Depuis le début de l’année, le musée de la Résistance et de la Déportation à Besançon a enregistré un pic alarmant : dix saluts nazis ont été observés en moins de six mois, soit deux fois plus que lors de tout l’année 2025, où cinq incidents avaient déjà été documentés. Les personnes impliquées comprennent des jeunes mineurs et un adulte, filmés par les caméras de sécurité dans la même salle, devant un drapeau nazi.
Christine Werthe, adjointe au maire en charge du patrimoine touristique, a souligné que ces gestes «ne relèvent pas d’une simple blague mais d’un acte anticonstitutionnel» qui contredit le pacte démocratique. Au cours de la réunion municipale dernière semaine, tous les groupes politiques ont exprimé leur condamnation. La municipalité a déclaré qu’elle poursuivrait systématiquement chaque cas par une plainte judiciaire, sans distinction d’âge ou de profil.

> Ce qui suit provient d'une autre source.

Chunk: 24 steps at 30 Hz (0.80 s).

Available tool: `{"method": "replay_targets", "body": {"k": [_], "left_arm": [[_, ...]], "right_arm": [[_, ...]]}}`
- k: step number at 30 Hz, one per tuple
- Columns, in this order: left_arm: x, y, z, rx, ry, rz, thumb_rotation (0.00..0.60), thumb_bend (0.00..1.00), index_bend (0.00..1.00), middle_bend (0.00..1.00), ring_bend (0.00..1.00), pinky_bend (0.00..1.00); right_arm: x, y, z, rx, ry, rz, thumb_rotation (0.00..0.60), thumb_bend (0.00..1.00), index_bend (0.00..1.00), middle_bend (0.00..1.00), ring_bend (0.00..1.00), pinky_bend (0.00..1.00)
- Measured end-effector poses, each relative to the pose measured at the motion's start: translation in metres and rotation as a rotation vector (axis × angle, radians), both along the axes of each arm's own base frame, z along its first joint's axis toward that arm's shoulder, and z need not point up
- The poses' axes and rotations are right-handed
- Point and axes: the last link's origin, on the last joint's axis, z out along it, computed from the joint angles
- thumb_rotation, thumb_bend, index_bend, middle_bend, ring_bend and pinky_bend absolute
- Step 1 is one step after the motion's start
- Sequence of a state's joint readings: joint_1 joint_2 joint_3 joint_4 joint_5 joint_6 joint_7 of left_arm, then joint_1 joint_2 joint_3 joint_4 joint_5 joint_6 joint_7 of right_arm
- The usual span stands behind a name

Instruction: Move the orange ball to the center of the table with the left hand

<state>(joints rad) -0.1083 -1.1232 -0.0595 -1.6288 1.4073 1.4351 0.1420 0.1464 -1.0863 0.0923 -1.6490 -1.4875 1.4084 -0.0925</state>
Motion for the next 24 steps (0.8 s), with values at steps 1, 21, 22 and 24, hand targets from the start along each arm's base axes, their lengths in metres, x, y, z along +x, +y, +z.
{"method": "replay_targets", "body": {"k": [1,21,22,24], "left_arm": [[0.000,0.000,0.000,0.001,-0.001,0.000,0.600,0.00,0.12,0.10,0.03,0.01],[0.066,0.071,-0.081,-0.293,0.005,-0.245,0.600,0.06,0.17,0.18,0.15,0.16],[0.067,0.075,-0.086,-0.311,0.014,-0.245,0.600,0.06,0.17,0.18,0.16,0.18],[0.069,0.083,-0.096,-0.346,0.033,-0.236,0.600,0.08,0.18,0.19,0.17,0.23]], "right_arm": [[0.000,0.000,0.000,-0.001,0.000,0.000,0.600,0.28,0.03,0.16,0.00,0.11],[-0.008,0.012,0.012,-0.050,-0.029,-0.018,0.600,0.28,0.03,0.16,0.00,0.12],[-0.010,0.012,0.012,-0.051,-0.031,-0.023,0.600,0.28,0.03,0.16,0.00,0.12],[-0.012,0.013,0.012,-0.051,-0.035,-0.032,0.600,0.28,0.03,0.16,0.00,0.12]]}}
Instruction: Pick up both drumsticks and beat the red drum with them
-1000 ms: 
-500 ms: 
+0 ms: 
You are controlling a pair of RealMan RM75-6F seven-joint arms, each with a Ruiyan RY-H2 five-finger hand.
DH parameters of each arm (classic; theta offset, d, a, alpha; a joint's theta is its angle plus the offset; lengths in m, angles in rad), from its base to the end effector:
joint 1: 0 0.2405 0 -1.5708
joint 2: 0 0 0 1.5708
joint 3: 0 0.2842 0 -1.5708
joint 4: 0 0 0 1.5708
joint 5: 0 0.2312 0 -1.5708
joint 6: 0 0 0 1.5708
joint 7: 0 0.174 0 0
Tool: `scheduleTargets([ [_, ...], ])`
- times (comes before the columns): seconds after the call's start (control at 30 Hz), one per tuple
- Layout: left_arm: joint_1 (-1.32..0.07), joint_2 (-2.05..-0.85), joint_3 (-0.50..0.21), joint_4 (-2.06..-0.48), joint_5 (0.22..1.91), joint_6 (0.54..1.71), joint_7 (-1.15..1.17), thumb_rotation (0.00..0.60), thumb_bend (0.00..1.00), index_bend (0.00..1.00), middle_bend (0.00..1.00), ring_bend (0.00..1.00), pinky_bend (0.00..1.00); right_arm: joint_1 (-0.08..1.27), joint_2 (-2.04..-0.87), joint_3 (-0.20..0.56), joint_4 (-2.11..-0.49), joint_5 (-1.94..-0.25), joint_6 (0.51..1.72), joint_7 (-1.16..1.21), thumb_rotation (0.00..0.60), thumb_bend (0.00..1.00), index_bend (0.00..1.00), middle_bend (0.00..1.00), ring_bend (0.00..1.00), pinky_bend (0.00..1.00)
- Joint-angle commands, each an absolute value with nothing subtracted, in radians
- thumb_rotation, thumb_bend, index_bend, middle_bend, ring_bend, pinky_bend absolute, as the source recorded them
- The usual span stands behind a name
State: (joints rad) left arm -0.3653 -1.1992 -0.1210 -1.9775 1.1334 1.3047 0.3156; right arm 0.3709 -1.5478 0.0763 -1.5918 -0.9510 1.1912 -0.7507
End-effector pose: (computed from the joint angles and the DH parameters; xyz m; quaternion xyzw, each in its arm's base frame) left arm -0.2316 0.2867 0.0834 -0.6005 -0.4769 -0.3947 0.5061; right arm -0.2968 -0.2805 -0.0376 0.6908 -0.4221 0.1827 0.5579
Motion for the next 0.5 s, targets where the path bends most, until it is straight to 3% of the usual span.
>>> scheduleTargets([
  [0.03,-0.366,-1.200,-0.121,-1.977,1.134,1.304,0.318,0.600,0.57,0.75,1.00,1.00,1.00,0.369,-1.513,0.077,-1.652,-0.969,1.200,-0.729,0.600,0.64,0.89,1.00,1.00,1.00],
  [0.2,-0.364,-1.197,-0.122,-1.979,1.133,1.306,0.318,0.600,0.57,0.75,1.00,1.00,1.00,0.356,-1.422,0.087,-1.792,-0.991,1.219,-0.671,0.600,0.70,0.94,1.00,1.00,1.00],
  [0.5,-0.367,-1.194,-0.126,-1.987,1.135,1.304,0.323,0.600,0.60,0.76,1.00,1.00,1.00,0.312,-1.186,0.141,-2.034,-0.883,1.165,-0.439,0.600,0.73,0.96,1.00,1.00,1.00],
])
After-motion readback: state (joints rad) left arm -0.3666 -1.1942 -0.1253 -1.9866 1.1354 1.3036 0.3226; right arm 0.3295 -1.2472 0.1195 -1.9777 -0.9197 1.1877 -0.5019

La vice-procureure Isabelle Rollet a indiqué que plusieurs personnes ont pris conscience de l’impact de leurs actions après leur audition : «Certains ont même pleuré en réalisant l’ampleur des conséquences». Parmi les affaires traitées, un individu a dû suivre un stage de citoyenneté après avoir reconnu ses faits, tandis qu’un autre a bénéficié d’un classement en raison d’un état mental temporairement affecté. Aucun des auteurs n’a été lié à une idéologie extrémiste, selon les conclusions du parquet.
Ce phénomène soulève des questions sur l’éducation citoyenne dans un contexte historique sensible. La ville affirme que la tolérance zéro sera appliquée pour préserver la mémoire collective et éviter toute répétition de ces gestes, même en cas d’ignorance ou de jovialité initiale.